No había presupuesto para grabar los cinco minutos, así que Caronte… Ah, todavía no llegamos a eso. Sí, el escudo de Medusa es tan útil que se siente un desperdicio que nunca tengamos un protagonista santo de Perseo, ¿por qué no podía tener Saint Seiya Omega Santos de Atenea de protagonistas, si dos de ellos eran Orión y Águila? Aparte de repetir a Pegaso, claro está. Sobre el sentido de oportunidad de Kiki y el propio Perseo, ¿qué puedo decir? Nadie espera que tu próximo enemigo sea un ejército de zombis inmortales, armas de muerte instantánea y aguas que te roban cosmos.
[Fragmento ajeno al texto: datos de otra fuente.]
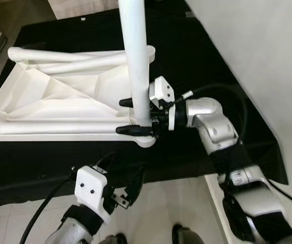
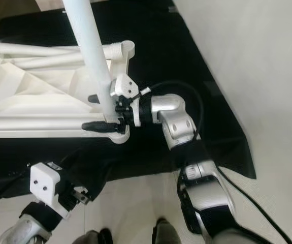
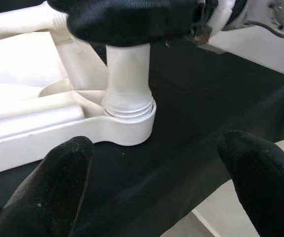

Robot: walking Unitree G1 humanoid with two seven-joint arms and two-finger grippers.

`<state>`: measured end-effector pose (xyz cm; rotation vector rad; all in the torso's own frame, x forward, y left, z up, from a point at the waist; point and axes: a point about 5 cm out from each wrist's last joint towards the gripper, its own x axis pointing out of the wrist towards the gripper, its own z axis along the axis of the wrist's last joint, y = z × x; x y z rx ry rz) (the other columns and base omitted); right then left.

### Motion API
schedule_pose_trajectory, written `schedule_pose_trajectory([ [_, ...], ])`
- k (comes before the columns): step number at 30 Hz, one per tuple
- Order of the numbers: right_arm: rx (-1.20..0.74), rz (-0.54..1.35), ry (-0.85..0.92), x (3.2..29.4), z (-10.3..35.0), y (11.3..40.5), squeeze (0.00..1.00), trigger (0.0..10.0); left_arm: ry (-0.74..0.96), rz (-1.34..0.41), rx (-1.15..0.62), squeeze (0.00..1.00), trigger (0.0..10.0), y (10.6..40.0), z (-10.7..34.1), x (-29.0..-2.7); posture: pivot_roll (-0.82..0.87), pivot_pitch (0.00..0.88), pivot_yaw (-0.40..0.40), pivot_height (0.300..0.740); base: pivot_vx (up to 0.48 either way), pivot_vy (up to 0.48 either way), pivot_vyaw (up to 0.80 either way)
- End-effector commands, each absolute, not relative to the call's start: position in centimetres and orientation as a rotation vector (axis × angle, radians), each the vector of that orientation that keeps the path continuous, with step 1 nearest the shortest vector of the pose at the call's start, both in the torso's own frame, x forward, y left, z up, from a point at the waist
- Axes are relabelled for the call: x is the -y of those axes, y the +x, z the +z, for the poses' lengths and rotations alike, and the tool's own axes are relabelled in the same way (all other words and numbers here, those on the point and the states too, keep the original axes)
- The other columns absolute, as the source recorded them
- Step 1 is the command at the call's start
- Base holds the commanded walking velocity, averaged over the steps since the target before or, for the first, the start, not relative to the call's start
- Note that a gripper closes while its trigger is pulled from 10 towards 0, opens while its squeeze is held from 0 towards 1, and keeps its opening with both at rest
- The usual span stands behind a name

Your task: Building children table

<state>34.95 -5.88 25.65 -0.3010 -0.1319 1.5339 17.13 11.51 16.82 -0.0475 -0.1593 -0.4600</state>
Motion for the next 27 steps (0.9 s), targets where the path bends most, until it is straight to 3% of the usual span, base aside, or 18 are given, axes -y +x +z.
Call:
schedule_pose_trajectory([
  [1,0.148,1.606,-0.304,4.6,25.7,34.6,0.0,10.0,-0.046,-0.461,0.144,0.0,10.0,16.8,16.7,-11.5,0.05,0.267,0.05,0.74,0.0,0.0,0.0],
  [3,0.15,1.627,-0.306,4.6,25.9,34.7,0.0,10.0,-0.046,-0.46,0.143,0.0,10.0,16.8,16.7,-11.5,0.05,0.267,0.05,0.74,0.0,0.0,0.0],
  [4,0.155,1.644,-0.302,4.6,26.1,34.9,0.0,0.0,-0.047,-0.461,0.142,0.0,10.0,16.7,16.7,-11.5,0.05,0.265,0.053,0.74,0.0,0.0,0.0],
  [11,0.166,1.697,-0.276,4.8,26.8,35.3,0.0,0.0,-0.047,-0.462,0.138,0.0,10.0,16.6,16.7,-11.5,0.05,0.261,0.058,0.74,0.0,0.0,0.0],
  [15,0.195,1.627,-0.284,5.3,26.8,35.7,0.0,0.0,-0.049,-0.464,0.136,0.0,10.0,16.7,16.6,-11.4,0.04,0.255,0.054,0.74,0.0,0.0,0.0],
  [20,0.234,1.317,-0.216,7.3,25.1,35.2,0.0,0.0,-0.053,-0.46,0.141,0.0,10.0,16.7,16.7,-11.3,0.02,0.261,0.042,0.74,0.0,0.0,0.0],
  [22,0.204,1.052,-0.149,7.4,23.4,33.9,0.0,0.0,-0.053,-0.461,0.142,0.0,10.0,16.7,16.7,-11.3,0.02,0.262,0.041,0.74,0.0,0.0,0.0],
  [23,0.204,1.052,-0.149,7.4,23.4,33.9,0.0,0.0,-0.053,-0.461,0.142,0.0,10.0,16.7,16.7,-11.3,0.02,0.262,0.041,0.74,0.0,0.0,0.0],
  [24,0.18,0.806,-0.131,7.8,22.7,33.3,0.0,0.0,-0.053,-0.462,0.142,0.0,10.0,16.7,16.7,-11.4,0.02,0.261,0.033,0.74,0.0,0.0,0.0],
  [25,0.18,0.806,-0.131,7.8,22.7,33.3,0.0,0.0,-0.053,-0.462,0.142,0.0,10.0,16.7,16.7,-11.4,0.02,0.261,0.033,0.74,0.0,0.0,0.0],
  [26,0.113,0.522,-0.079,9.1,21.6,32.6,0.0,0.0,-0.052,-0.462,0.142,0.0,10.0,16.8,16.6,-11.5,0.02,0.262,0.035,0.74,0.0,0.0,0.0],
  [27,0.113,0.522,-0.079,9.1,21.6,32.6,0.0,0.0,-0.052,-0.462,0.142,0.0,10.0,16.8,16.6,-11.5,0.02,0.262,0.035,0.74,0.0,0.0,0.0],
])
Y es mala cosa concentrar demasiados guerreros con un cosmos poderoso donde se manifiesta el río Aqueronte, como bien supieron las ninfas de Dodona.

Mantengo la idea de que los caballeros negros se parecen a los portadores originales de las armaduras negras que ellos visten, por eso Hipólita se parece a Marin, la santa de Águila de esta época. En cuanto al hombre que se robó la máscara, ¿quién será, aparte de otro ladrón más? ¡Puros ladrones enfrentarán los santos de Atenea!
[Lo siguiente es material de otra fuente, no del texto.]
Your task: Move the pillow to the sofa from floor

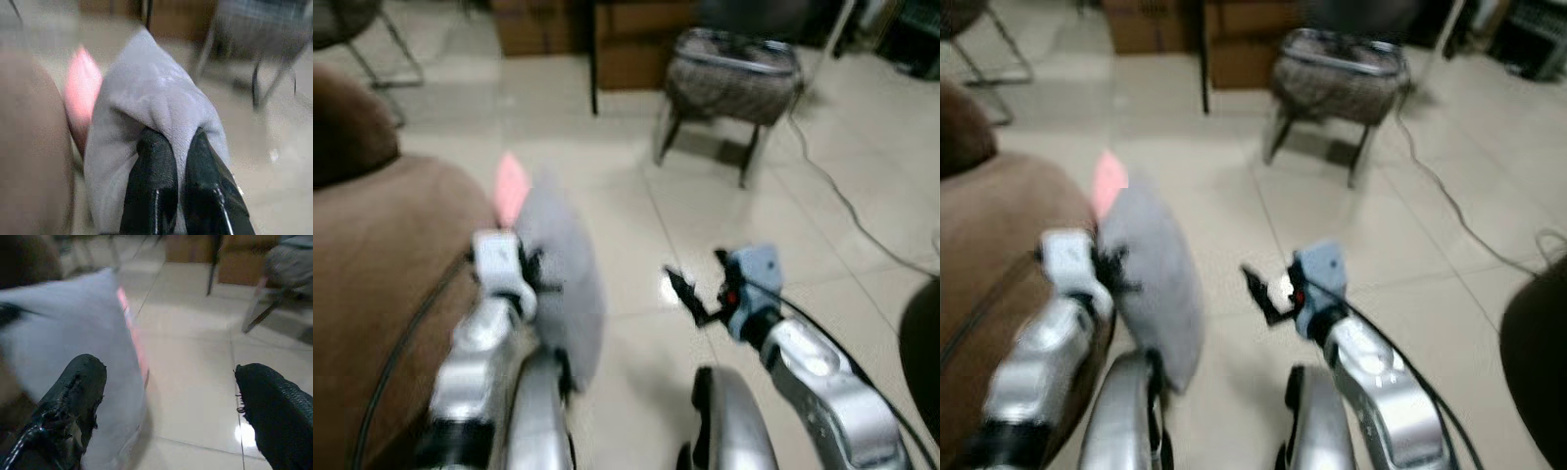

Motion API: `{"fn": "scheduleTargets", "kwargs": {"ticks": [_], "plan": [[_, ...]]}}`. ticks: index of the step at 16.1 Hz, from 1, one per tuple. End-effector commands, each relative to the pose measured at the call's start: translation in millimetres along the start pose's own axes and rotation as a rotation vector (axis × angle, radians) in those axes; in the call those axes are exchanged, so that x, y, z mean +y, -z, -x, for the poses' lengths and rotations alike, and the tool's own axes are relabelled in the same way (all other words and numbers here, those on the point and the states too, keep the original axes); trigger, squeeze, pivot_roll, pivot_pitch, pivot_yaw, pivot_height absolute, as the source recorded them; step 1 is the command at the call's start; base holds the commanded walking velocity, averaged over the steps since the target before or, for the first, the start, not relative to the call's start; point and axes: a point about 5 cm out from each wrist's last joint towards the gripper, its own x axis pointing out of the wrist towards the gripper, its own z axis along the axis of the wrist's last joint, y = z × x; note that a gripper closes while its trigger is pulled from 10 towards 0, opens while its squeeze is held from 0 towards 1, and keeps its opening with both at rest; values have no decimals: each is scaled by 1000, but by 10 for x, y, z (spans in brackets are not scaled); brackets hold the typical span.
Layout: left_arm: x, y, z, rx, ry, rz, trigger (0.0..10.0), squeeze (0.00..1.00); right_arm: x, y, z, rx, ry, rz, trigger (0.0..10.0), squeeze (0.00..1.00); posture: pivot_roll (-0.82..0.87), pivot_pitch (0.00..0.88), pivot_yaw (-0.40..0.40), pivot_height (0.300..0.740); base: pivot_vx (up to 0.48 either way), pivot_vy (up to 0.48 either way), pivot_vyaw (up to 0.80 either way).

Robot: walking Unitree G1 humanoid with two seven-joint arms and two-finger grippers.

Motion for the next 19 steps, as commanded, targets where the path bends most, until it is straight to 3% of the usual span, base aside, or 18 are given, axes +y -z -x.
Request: {"fn": "scheduleTargets", "kwargs": {"ticks": [1,2,3,4,7,8,10,16,19], "plan": [[18,-296,61,-156,-57,-103,0,0,-119,-20,20,-21,72,-38,10000,0,70,0,-23,599,0,0,0],[52,-324,100,-170,-82,-144,0,0,-128,-29,13,-26,73,-38,10000,0,77,0,-33,604,0,0,0],[68,-354,128,-179,-92,-165,7882,0,-136,-44,0,-31,71,-32,10000,0,87,0,-43,609,0,0,0],[56,-448,222,-193,-84,-180,10000,0,-143,-77,-31,-48,69,-7,10000,0,94,0,-44,619,0,0,0],[-19,-571,408,-228,-35,-148,10000,0,-171,-133,-67,-74,106,-7,10000,0,96,0,-41,648,0,0,0],[-24,-504,447,-213,-19,-203,10000,0,-177,-129,-53,-74,125,-19,10000,0,94,0,-40,663,0,0,0],[-37,-499,446,-213,-4,-265,10000,0,-171,-140,-47,-80,129,-17,10000,0,93,0,-43,678,0,0,0],[-64,-524,425,-211,-16,-265,10000,0,-191,-183,-80,-101,155,-5,10000,0,95,0,-47,740,0,0,0],[-46,-515,414,-202,-24,-269,10000,0,-160,-183,-76,-99,133,-3,10000,0,95,0,-47,740,0,0,0]]}}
Jaki solo pudo hacer cosas terribles. Es Jaki, al fin y al cabo.

Caronte es la clase de persona que mataría a toda tu familia y luego te echaría la culpa por no llegar a tiempo para negociar la renovación de tu seguro del hogar.

De nuevo voy a usar el sacrosanto manga original como barrera y decir que Seiya hizo lo mismo en el arco de Poseidón, levantarse de un coma de un mes sin ser consciente para salvar a… No, espera, lo hizo para resolver un problema que no debía existir para empezar. Olvidemos que esa escena ocurrió, y por tanto neguemos que tenga cualquier clase de justificación más que decir que… Veamos, ¡fue el cosmos! ¡El cosmos lo hizo! Y el hospital claro, no hay mejores médicos que los de la Fundación Graad.

Los capítulos de desarrollo son los más divertidos de escribir, y eso lo digo como fan de toda clase de acción, dan mucho juego y menos estrés.

Respuestas Capítulo 13:

Ulti_SG. Bueno, si Perseo sigue vivo en próximos capítulos, significará que lo hizo por deseo expreso de Kanon, o que Kanon es un buenazo que lo perdona todo.

Tuve más presente todo el dilema que se armó para que Anakin pudiera ser entrenado como Jedi, pero el ejemplo y la franquicia son lo mismo. Makoto tiene la ventaja de que ya tuvo entrenamiento, cuando menos, aunque si acabó como un vigía holgazán es que Azrael tiene tantas posibilidades como él. ¿Lo lograrán los dos? ¿Lo logrará solo uno y el otro tendrá que ver desde la distancia? Solo leyendo podrán saber.

Es el protagonista, claro que es buena gente, salvo que hablemos de la época en la que vivimos, donde el héroe puede ser un narcotraficante financiando un golpe de Estado. Veremos si también tiene algo de pesado en el futuro, si sí, culparé de ello a la misma existencia de ELDA, porque, ¿quién querría responsabilizarse de sus propias decisiones? Es un tema denso el de cruzar a los originales de una historia con nueva generación con los personajes adaptados, sobre todo cuando tras estos últimos hay un peso tan grande, pero en este caso todavía recuerdo que las palabras solo fluyeron.

Dejaré que decidan los lectores la respuesta a esa incógnita, no me llevo bien con forzar ese mensaje como se hizo en otra historia. Sobre lo otro, definitivamente, Caronte, aparte de fuerte, es más tramposo que el mismo Yugi.